Dos leones desatados ni dos onzas no se pudieron comparar con ellos en sacando las hojas. El alboroto que los dos metieron y la tierra que en medio hubo, aunque no tenga testigos, tengo para mí que vuesa merced lo creerá. En menos del tiempo que se puede gastar en decir la oración del Padrenuestro vinieron una muchedumbre de valientes que riñeron a dos coros, pregonando y diciendo: « ¡Aquí!, ¡aquí!». «¡Hele!, ¡hele!, ¡hele!»

Yo me puse en medio porque me dejaron suficiente lugar, y sacando el rosario les dije que no por mí, sino por el respecto que a tan santa insignia se debía, se amansasen. Fui obedecido, y envainando las hojas me cogieron en brazos y me llevaron a donde pagué el haber hecho las paces, porque es allí costumbre; con lo cual, después de haber visto muchos que entraron ovejas, lobos, me vine a mi posada quedando todos en paz.

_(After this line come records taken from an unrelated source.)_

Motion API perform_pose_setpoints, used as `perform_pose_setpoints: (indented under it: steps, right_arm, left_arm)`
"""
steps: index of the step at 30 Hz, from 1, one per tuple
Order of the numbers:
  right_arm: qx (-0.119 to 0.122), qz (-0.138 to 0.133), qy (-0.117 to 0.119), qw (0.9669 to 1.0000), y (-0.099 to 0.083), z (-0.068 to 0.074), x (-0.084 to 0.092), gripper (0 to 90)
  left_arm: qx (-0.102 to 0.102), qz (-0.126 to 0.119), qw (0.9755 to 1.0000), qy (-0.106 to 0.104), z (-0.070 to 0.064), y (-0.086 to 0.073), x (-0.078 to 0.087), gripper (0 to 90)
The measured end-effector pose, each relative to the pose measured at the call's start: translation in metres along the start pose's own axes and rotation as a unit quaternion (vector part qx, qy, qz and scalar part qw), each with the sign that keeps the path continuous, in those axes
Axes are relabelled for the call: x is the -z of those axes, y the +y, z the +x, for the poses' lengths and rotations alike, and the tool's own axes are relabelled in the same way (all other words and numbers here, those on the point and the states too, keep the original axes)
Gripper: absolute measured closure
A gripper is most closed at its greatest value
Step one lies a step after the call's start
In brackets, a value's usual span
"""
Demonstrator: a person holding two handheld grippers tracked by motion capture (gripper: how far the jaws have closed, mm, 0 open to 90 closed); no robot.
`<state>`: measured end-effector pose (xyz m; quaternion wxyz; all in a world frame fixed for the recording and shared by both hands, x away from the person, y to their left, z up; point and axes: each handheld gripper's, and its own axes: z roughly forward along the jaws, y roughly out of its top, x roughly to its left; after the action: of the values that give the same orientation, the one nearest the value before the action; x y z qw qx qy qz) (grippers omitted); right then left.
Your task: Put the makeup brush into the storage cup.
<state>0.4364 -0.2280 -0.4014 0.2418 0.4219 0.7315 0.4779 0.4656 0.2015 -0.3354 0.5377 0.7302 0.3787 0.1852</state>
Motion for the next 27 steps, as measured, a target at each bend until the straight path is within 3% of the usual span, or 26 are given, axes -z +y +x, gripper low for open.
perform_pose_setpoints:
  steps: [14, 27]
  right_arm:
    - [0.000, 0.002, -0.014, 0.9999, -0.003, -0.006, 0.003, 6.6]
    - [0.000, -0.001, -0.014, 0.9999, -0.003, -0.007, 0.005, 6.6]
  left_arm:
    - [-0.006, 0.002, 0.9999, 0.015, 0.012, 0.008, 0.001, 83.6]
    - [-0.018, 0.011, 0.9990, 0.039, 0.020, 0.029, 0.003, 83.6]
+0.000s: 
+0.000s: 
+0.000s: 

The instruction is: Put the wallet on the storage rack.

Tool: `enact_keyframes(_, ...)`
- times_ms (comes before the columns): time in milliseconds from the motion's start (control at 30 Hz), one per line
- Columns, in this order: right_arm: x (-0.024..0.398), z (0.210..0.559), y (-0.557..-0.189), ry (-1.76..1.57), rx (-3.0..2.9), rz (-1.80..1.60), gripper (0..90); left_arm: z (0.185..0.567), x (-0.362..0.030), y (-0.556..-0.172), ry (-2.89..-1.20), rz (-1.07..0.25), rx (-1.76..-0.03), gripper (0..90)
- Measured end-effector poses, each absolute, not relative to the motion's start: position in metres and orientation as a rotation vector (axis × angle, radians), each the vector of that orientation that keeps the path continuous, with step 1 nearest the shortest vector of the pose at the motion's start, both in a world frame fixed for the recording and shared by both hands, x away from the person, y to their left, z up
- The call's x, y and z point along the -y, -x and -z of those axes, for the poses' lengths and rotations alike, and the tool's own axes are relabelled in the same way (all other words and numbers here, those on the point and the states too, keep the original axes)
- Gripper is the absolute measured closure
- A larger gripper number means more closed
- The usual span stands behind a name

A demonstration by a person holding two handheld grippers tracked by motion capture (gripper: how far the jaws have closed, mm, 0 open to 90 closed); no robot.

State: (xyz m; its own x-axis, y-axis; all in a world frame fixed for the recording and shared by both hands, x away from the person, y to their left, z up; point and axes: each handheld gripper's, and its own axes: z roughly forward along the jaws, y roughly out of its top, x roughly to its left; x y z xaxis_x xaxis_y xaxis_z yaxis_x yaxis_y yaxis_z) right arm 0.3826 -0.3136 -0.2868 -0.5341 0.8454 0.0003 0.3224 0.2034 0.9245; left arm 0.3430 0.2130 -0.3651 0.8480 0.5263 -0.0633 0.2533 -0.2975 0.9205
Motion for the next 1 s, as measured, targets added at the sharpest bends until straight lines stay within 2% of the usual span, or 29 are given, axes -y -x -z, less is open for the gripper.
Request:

En fin, que yo proseguí en mi menester cada día con mayor aumento y con beneplácito y voluntad de toda la gente del lugar, porque mi amo el canónigo me hacía mil favores y, por su intercesión, otros, muchos. Y no menor pensaba hacérmele un hombre que por amigo se me dio, cuya compañía era muy a propósito para enseñarse a sufrir adversidades, ansí del tiempo como de las gentes; porque el que conversa con un necio, ¿qué infortunio le puede venir de que no salga bien?

Y ansí no dijo mal un docto y gracioso fraile que, como estuviese en un negocio de importancia con cierto caballero, le envió su prelado un estudiante para que le examinase para darle el hábito. Llamó y dijo lo que se le había mandado, a quien dio por respuesta que se esperase un poco, que en breve acabaría. Hízolo así el mozo y como aguardase a la puerta de la celda y acertase a pasar por ella el que le había enviado le preguntó cómo no entraba. Díjole lo que había respondido.

-Ansí -dijo él-, pues entrad segunda vez y decid que os examine.

Respondióle que se esperase un momento, con lo cual se salió a donde antes estuvo, y como el prelado le viese salir tan presto le dijo:

-Volved a entrar y decid que digo yo que deje lo que hace y que os examine.

Volvió entonces a él el rostro y preguntóle:

-¿Sabréis sufrir un prior necio?

-Sí, sabré -respondió él.

-Pues decid que os den el hábito, que más sabéis que yo.

Dijo muy bien, porque saber cómo se han de haber con él no se lee en escuelas.